- Opening Delimiter -

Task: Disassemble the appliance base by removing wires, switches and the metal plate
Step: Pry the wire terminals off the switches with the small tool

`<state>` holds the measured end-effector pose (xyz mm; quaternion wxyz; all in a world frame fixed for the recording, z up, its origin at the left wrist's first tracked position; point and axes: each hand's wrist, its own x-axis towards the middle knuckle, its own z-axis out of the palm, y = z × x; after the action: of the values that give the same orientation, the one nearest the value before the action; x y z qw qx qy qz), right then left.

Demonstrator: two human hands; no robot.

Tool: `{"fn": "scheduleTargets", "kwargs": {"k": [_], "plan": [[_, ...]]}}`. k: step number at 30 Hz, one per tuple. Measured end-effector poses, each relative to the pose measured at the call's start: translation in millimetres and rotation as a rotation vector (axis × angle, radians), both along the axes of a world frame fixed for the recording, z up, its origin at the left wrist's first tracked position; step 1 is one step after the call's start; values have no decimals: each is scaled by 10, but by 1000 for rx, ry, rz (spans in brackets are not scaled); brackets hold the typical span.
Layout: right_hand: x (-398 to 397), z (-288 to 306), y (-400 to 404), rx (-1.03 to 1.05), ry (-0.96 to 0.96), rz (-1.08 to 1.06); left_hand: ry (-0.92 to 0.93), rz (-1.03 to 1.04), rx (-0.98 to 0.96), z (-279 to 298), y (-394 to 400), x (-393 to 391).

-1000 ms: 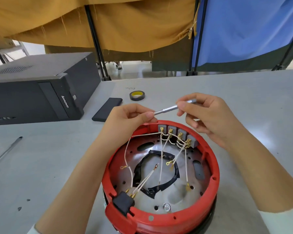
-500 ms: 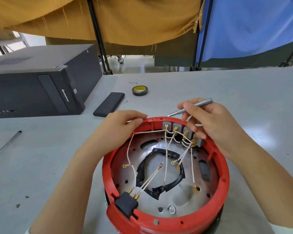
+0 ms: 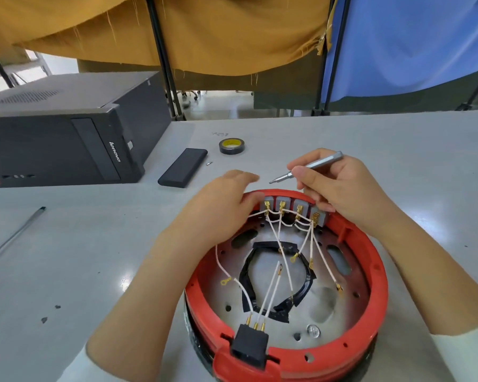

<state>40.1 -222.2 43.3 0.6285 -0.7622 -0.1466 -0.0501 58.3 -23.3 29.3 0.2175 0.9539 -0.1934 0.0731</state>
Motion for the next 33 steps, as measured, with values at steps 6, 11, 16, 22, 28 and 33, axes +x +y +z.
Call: {"fn": "scheduleTargets", "kwargs": {"k": [6, 11, 16, 22, 28, 33], "plan": [[116, 52, 118, -164, -59, 30, 149, -95, -73, -23, -20, 30], [141, -107, 125, -171, -74, 44, 135, -118, -73, -53, 6, 34], [149, -134, 126, -306, -123, 31, 86, -113, -61, -77, 12, 40], [132, -131, 144, -422, -179, 20, 79, -124, -52, -71, 1, 32], [42, -116, 178, -623, -250, 23, 79, -117, -42, -70, -6, 23], [22, -103, 213, -733, -281, -10, 68, -111, -40, -77, -9, 24]]}}
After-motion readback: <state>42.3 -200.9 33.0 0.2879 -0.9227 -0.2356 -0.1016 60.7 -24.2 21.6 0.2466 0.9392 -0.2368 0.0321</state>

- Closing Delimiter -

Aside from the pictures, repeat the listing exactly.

### Answer for this exercise
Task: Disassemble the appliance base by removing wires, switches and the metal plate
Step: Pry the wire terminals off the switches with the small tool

`<state>` holds the measured end-effector pose (xyz mm; quaternion wxyz; all in a world frame fixed for the recording, z up, its origin at the left wrist's first tracked position; point and axes: each hand's wrist, its own x-axis towards the middle knuckle, its own z-axis out of the palm, y = z × x; after the action: of the values that give the same orientation, the one nearest the value before the action; x y z qw qx qy qz), right then left.

Demonstrator: two human hands; no robot.

Tool: `{"fn": "scheduleTargets", "kwargs": {"k": [_], "plan": [[_, ...]]}}`. k: step number at 30 Hz, one per tuple. Measured end-effector poses, each relative to the pose measured at the call's start: translation in millimetres and rotation as a rotation vector (axis × angle, radians), both along the axes of a world frame fixed for the recording, z up, its origin at the left wrist's first tracked position; step 1 is one step after the call's start; values have no decimals: each is scaled by 10, but by 1000 for rx, ry, rz (spans in brackets are not scaled); brackets hold the typical span.
Layout: right_hand: x (-398 to 397), z (-288 to 306), y (-400 to 404), rx (-1.03 to 1.05), ry (-0.96 to 0.96), rz (-1.08 to 1.06); left_hand: ry (-0.92 to 0.93), rz (-1.03 to 1.04), rx (-0.98 to 0.96), z (-279 to 298), y (-394 to 400), x (-393 to 391).

-1000 ms: 
-500 ms: 
+0 ms: 

<state>40.1 -222.2 43.3 0.6285 -0.7622 -0.1466 -0.0501 58.3 -23.3 29.3 0.2175 0.9539 -0.1934 0.0731</state>
Motion for the next 33 steps, as measured, with values at steps 6, 11, 16, 22, 28 and 33, axes +x +y +z.
Call: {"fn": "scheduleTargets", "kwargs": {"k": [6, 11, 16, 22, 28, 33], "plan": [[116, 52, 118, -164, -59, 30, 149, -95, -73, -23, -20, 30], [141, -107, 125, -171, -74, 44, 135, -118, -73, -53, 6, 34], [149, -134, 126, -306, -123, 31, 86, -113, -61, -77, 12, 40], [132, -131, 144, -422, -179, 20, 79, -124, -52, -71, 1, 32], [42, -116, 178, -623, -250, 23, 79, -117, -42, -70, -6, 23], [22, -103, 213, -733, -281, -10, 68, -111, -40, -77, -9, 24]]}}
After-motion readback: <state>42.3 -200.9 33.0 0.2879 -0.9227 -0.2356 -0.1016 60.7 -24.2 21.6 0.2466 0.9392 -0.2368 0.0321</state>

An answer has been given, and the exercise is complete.